Ohio State’s Student Safety Service will be hiring more student employees soon.

Lantern file photo

The Ohio State Student Safety Service is hiring, but the program isn’t just looking to fill empty spots.

The Student Safety Service, comprised of trained OSU student employees, provides safe transportation around the campus area during the evening and early morning hours for OSU students, faculty and staff.

Sean Bolender, the Student Safety Service program coordinator, said the deadline for applying and the number of people who will be hired are not set in stone.

“We didn’t set a firm (deadline), only that we would be doing the hiring in May,” Bolender said.

Although  the program would ideally fill about 10 to 15 positions during this hiring cycle, “we never just put warm bodies in a spot,” he said.

“We only hire the right person for the job, so it doesn’t matter how many positions we have open,” Bolender said. “Last year around this exact same time, we were looking to hire eight people, (we) had over 50 applicants and only hired two.”

There are about 15 to 20 students on staff already, and the maximum number of employees the program can have is 30. Bolender did not know the number of applicants so far this year.

Bolender said the hiring process is modeled to reflect the OSU police division’s core values, integrity, diversity, innovation, service and respect, so students who are purely looking to make money are usually not the right people for the job.

“You have to want this job for a different reason,” he said.

Students employed by Student Safety Service start off making minimum wage, $7.85 in Ohio, and can earn up to $10 per hour if they are promoted to student management positions.

The hiring process has three rounds, Bolender said. The first round focuses on behavioral questions, the second focuses on situational responses and the third, the unique round called the “work sample test,” assesses what potential employees would do in real-life situations that have happened to Student Safety Service workers in the past.

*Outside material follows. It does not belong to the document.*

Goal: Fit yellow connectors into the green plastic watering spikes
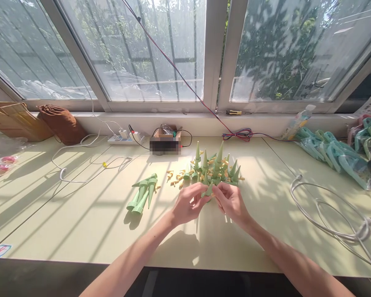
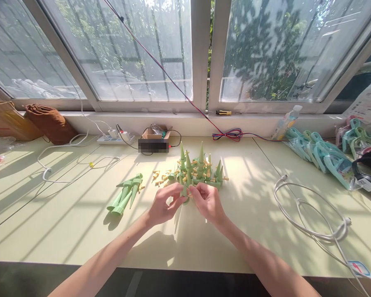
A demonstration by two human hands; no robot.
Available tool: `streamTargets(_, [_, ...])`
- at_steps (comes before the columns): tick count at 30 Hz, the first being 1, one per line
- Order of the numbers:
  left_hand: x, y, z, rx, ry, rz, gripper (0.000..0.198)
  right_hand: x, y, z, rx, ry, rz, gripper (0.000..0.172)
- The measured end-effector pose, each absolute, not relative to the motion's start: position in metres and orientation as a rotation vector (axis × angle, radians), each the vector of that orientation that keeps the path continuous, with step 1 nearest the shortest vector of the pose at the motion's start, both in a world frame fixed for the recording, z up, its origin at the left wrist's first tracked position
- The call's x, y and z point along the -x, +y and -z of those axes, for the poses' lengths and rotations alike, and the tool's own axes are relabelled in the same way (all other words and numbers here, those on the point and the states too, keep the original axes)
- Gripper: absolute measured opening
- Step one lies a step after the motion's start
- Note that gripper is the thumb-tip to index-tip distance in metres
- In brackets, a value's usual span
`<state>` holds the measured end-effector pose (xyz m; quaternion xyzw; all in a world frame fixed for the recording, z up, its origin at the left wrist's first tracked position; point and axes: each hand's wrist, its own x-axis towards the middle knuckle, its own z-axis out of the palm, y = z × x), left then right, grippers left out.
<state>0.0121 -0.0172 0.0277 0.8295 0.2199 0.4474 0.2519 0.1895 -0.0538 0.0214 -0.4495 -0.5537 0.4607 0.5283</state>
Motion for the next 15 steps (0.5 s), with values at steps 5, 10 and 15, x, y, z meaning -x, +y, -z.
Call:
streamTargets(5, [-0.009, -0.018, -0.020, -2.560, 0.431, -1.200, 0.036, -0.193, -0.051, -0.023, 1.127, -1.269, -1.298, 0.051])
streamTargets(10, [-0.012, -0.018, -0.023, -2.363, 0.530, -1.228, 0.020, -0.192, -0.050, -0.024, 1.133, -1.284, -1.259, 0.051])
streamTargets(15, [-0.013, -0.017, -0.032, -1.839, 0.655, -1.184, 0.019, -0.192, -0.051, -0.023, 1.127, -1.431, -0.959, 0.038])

The work sample test “typically starts at midnight and goes until 3 in the morning,” Bolender said, as an attempt to see whether students are up to the late nights the job requires.

It also gives applicants a chance to drop out of the hiring process.

“Even if we might think you’re a good person for us, we want you to (try out staying up until 3 a.m.) and you can self-select out of the process,” Bolender said.

Some of the students applying said knowing the process is selective makes the job more appealing.

“I understand that it’s a really important job because it deals with other students’ safety,” Kayla Rossman, a third-year in accounting, said. “I’m glad that it’s a challenge. That way, I’ll feel more successful if I do get the job.”

Rossman said the late hours don’t worry her.

“I stay up late anyway, might as well make money while I’m staying up,” she said.

The Student Safety Service tweeted from its account, @OSU_SSS, on May 16 asking for more people to apply: “SSS followers, we could use your help! We’re closing our hiring process soon, but we want more applicants.”

Bolender said the message was posted on Twitter because it reaches a specific group of students.

“I think what’s unique about Twitter is that people are following us because they want to follow us,” he said. “(It’s a) demographic that values safety … (Our Twitter followers are) a bit more safety-minded than others.”

Rossman said the tweet was what called her attention to the open positions.

“I’ve been following (the Student Safety Service Twitter account) for a while. Sometimes they tweet helpful stuff (like) safety tips,” Rossman said.

The program also pushes out emails through certain departments, such as the Fisher College of Business and the Department of Sociology, and posts position openings on OSU’s job search website.

Bolender said the program generally hires twice a year, but that too is a loose guideline because the Student Safety Service has a higher retention rate of its employees than most student jobs, leading to less turnover in some years.

“(The employees) don’t leave prematurely,” he said. “They leave because they’ve graduated and are moving on with their career.”